** WHAT IS NEEDED **
Instruction for the data below: set down exactly the lines from the line with "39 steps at" to the line with "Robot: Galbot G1", inclusive, and no others.

** RECORDED DATA **
○ ○ ○

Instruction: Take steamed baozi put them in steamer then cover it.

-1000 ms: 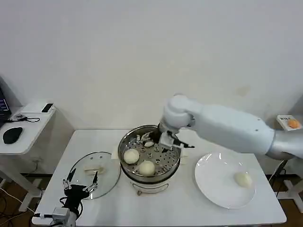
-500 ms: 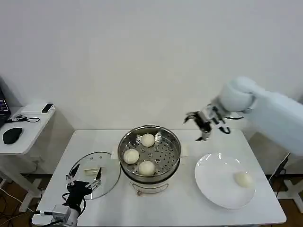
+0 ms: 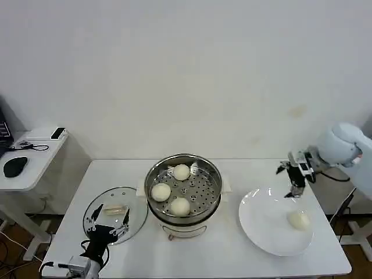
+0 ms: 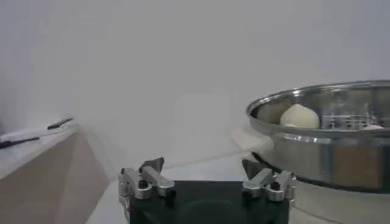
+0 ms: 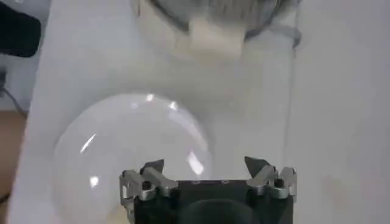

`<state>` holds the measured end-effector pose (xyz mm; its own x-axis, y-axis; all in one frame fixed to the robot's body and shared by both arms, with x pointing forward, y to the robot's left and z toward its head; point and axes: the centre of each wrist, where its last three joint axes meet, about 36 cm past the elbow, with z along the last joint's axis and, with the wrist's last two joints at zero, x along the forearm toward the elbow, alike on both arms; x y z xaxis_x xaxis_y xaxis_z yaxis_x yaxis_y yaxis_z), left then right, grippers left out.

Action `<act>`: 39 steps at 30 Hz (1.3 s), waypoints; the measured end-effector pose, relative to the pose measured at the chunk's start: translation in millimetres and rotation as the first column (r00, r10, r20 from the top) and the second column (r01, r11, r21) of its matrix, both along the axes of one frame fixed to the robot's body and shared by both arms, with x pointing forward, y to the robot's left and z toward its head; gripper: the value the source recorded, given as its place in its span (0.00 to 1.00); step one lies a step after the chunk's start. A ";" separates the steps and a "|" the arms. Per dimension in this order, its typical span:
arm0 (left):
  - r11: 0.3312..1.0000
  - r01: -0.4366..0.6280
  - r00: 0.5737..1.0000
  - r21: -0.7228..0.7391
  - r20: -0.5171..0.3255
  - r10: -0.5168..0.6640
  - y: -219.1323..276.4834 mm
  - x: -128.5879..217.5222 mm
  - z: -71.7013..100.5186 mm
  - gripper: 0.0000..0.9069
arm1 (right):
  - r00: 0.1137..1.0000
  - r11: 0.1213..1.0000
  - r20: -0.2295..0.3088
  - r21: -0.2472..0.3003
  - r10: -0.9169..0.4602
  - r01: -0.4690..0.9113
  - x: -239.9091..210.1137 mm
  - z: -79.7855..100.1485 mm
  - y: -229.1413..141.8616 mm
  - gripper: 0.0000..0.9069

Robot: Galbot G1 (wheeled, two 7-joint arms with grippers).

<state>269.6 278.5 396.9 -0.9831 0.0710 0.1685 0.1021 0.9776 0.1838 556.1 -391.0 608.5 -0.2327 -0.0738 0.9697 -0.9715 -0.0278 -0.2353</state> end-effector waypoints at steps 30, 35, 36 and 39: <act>1.000 -0.013 0.999 0.009 -0.048 0.013 1.8 -0.5 -20.1 1.00 | 0.987 0.983 -0.121 -0.164 -0.107 0.086 -10.3 -128.8 -45.1 1.00; 1.000 -0.018 0.999 0.013 -0.051 0.018 4.5 0.6 -21.8 1.00 | 0.987 0.982 -0.120 -0.166 -0.109 0.088 -6.2 -134.8 -44.5 1.00; 1.000 -0.018 0.999 0.013 -0.051 0.019 4.7 1.0 -22.1 1.00 | 0.987 0.982 -0.118 -0.166 -0.109 0.088 -5.1 -135.8 -44.3 1.00; 1.000 -0.019 0.998 0.013 -0.053 0.020 5.1 2.1 -23.4 1.00 | 0.988 0.981 -0.112 -0.173 -0.107 0.087 -1.7 -138.2 -43.4 1.00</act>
<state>271.7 283.6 373.5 -0.9740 0.0493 0.2210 0.0927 0.9773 0.1907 554.4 -434.4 470.3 -0.1114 0.1086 0.9878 -0.9925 0.0390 -0.1162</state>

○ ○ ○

** EXERCISE RESULT **
Action `<act>`: 39 steps at 30 Hz (1.3 s), waypoints; the measured end-effector pose, relative to the pose measured at the chunk's start: translation in millimetres and rotation as the first column (r00, r10, r20 from the top) and the second column (r01, r11, r21) of its matrix, both along the axes of one frame fixed to the robot's body and shared by both arms, with x pointing forward, y to the robot's left and z toward its head; gripper: the value the source recorded, given as its place in its span (0.00 to 1.00); step one lies a step after the chunk's start. A ";" separates the steps and a "|" the arms. Per dimension in this order, its typical span:
arm0 (left):
  - r11: 0.3312..1.0000
  - r01: -0.4366..0.6280
  - r00: 0.5737..1.0000
  - r21: -0.7228..0.7391
  - r20: -0.5171..0.3255
  - r10: -0.5168..0.6640
  - y: -219.1323..276.4834 mm
  - x: -128.5879..217.5222 mm
  - z: -71.7013..100.5186 mm
  - gripper: 0.0000..0.9069
arm1 (right):
  - r00: 0.1137..1.0000
  - r11: 0.1213..1.0000
  - r20: -0.2295..0.3088
  - r21: -0.2472..0.3003
  - r10: -0.9169..0.4602
  - r01: -0.4690..0.9113
  - x: -239.9091..210.1137 mm
  - z: -79.7855..100.1485 mm
  - y: -229.1413..141.8616 mm
  - gripper: 0.0000..0.9069

Robot: Galbot G1 (wheeled, two 7-joint arms with grippers).

This exercise requires no further response.